Tanks of helium, at Doolin Amusement Supply on Thursday, August 22, 2013. | Chandler West/For Sun-Times Media
Updated: September 26, 2013 6:23AM
The sun produces heat — we all know that — from fusion of hydrogen atoms. What is far less known — OK, far, far, far less known — is that, along with heat, the sun also churns out helium.
Which makes it apt that humanity first noticed the existence of helium during a solar eclipse on Aug. 18, 1868, when French astronomer Pierre J. C. Janssen saw an unusual yellow spectral signature around the sun’s corona he realized had to be a new element. British astronomer Norman Lockyer saw the same spectral line and named the element “helium” from “helios,” Greek for sun.

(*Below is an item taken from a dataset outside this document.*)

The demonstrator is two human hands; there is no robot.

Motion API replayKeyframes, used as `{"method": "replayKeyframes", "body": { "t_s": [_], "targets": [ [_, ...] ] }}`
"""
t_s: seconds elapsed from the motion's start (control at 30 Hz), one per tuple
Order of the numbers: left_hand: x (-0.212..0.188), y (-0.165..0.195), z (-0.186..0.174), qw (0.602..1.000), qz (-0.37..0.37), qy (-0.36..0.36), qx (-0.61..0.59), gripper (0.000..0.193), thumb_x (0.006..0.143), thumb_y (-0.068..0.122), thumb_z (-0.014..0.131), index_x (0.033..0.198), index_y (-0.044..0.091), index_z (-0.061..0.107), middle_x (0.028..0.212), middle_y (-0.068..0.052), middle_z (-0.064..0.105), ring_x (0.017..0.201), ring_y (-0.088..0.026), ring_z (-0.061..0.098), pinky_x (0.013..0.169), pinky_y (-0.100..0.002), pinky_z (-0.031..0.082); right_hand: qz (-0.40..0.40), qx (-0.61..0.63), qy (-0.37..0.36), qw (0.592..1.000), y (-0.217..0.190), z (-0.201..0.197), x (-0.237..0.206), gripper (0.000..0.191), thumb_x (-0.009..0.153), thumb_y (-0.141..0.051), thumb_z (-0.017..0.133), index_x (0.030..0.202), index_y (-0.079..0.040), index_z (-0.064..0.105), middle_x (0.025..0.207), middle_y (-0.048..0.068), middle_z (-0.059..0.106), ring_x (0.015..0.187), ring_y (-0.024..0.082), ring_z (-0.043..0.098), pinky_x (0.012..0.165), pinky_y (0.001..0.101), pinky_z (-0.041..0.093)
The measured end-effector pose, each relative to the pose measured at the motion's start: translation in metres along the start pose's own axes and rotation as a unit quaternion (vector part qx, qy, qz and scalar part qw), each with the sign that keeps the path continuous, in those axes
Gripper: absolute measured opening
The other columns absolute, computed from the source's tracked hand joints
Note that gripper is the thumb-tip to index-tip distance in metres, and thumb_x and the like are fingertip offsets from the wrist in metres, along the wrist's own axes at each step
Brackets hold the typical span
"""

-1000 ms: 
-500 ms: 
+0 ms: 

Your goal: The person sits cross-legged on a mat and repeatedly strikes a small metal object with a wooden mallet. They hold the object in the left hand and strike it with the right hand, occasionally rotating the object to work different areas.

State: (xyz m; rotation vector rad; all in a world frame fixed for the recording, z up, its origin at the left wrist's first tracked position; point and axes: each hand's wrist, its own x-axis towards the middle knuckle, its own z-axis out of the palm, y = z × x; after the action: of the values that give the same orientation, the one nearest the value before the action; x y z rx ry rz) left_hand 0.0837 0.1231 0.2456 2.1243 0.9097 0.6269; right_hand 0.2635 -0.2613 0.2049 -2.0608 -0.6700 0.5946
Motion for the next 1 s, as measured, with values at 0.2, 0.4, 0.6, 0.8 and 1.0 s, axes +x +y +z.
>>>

Lockyer assumed this new element had to be a metal, thus gave it an “-ium” ending, like aluminum, lithium and other metals, and not an “-on” ending, like argon and xeon and the other noble gases, of which helium is the leading example, a colorless, odorless liquid loath to react with other elements.
It took 40 years for helium to be found on Earth, hiding in uranium minerals. It’s much more prevalent in natural gas.
We think of helium as useful for its buoyancy in balloons, but equally important is its stability — there are no oxides of helium. It can’t explode. Thus it’s used in welding. Deep sea divers breath a mix of oxygen and helium to prevent the nitrogen in air from getting into their blood and causing the bends.
Helium also can be chilled to extraordinarily cold temperatures, which makes it perfect for cooling things like MRI machines. Helium also has a lighter side. Sound travels three times as fast through helium as in air. Because the wavelengths of sounds the human voicebox emits remain constant, speaking through helium makes the frequency go up so, to compensate; that’s why if you inhale helium, your voice sounds higher. Which has no commercial application but is kinda fun.